** WHAT YOU NEED TO DO **
Using the listing below, set down exactly the lines starting at the line that contains "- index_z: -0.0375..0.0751" and ending at the line that contains "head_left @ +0", both included, and no others.

+++

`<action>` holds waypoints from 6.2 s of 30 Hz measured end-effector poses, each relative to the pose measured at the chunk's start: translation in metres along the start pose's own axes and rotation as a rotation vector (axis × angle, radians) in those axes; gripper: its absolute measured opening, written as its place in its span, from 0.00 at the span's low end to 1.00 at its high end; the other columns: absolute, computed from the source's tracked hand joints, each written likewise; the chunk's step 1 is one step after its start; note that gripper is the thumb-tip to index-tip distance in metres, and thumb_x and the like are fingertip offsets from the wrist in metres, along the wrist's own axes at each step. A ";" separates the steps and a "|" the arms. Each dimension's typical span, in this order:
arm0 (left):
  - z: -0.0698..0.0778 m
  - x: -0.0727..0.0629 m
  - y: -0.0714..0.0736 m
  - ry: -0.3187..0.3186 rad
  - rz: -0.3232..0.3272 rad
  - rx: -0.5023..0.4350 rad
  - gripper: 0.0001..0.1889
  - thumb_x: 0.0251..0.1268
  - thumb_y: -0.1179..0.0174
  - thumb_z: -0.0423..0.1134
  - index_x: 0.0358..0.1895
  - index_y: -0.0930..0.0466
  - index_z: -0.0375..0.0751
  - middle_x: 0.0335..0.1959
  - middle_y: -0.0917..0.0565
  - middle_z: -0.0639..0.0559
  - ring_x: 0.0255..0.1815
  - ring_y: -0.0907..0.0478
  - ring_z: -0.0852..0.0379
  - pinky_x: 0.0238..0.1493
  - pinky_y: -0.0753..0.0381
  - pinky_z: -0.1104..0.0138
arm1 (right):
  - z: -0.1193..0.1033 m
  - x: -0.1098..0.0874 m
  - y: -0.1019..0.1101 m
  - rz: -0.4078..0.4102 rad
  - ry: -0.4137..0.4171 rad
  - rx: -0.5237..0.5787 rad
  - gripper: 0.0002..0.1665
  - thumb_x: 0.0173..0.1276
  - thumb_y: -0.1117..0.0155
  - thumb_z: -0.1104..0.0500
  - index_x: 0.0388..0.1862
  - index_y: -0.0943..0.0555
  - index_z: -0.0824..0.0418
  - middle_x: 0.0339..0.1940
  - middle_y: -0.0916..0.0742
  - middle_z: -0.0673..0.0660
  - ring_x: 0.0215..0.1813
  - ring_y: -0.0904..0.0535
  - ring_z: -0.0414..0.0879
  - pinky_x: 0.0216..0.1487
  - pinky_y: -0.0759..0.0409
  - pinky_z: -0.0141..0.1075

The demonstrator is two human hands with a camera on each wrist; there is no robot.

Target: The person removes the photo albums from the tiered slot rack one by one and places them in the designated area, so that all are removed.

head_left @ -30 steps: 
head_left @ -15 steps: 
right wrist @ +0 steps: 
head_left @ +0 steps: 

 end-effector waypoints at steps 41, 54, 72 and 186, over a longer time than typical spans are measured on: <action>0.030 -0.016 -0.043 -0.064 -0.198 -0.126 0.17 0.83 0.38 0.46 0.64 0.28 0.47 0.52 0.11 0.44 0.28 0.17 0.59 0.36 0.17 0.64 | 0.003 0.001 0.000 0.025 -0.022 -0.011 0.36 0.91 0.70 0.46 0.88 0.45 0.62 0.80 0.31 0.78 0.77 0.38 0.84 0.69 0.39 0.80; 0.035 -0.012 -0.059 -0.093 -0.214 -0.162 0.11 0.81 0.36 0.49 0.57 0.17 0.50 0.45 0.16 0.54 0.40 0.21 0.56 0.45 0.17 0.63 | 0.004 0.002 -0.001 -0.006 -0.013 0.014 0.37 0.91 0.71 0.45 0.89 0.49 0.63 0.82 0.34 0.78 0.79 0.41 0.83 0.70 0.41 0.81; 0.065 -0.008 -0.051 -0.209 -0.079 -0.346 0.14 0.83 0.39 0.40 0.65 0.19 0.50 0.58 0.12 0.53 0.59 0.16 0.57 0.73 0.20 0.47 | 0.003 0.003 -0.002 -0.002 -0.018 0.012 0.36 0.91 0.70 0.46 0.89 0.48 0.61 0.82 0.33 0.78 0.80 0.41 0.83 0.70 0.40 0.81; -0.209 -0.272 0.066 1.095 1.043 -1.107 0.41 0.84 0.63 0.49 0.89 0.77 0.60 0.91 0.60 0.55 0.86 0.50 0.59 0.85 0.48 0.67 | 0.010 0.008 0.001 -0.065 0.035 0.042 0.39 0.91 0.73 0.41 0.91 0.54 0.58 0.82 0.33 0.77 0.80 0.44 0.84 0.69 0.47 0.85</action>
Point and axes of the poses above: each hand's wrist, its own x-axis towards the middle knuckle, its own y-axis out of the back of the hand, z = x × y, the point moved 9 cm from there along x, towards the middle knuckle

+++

** SOLUTION TO THE PROBLEM **
  - index_z: -0.0375..0.0751
  - middle_x: 0.0335..0.1959
  - middle_y: -0.0917..0.0565
  - middle_z: -0.0639..0.0559
  - ring_x: 0.0255..0.1815
  - ring_y: -0.0907..0.0478
  - ring_z: -0.0852..0.0379
  - pinky_x: 0.0238..0.1493
  - pinky_y: -0.0753..0.0381
  - pinky_z: -0.1104..0.0138
arm1 (right):
  - z: -0.1193..0.1033 m
  - x: -0.1098..0.0874 m
  - y: -0.1019..0.1101 m
  - rz: -0.4078..0.4102 rad
  - ry: -0.4137..0.4171 rad
  - rx: -0.5237..0.5787 rad
  - gripper: 0.0002..0.1665
  - thumb_x: 0.0173..0.1276
  - thumb_y: -0.1117..0.0155
  - thumb_z: -0.1104..0.0500
  - index_x: 0.0388..0.1862
  - index_y: -0.0943..0.0555
  - index_z: -0.0824..0.0418
  - middle_x: 0.0339..0.1940
  - middle_y: -0.0916..0.0742
  - middle_z: -0.0673..0.0660
  - ring_x: 0.0215..0.1813
  - ring_y: -0.0904..0.0535
  - ring_z: -0.0414..0.0879
  - pinky_x: 0.0216..0.1487
  - pinky_y: -0.0759..0.0409
  - pinky_z: -0.0141..0.1075

The demonstrator is two human hands with a camera on each wrist; there is no robot.

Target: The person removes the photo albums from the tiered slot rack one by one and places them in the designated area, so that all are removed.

head_left @ -30 steps: 
head_left @ -15 steps: 
right wrist @ +0 steps: 
head_left @ +0 steps: 

The response above is complete.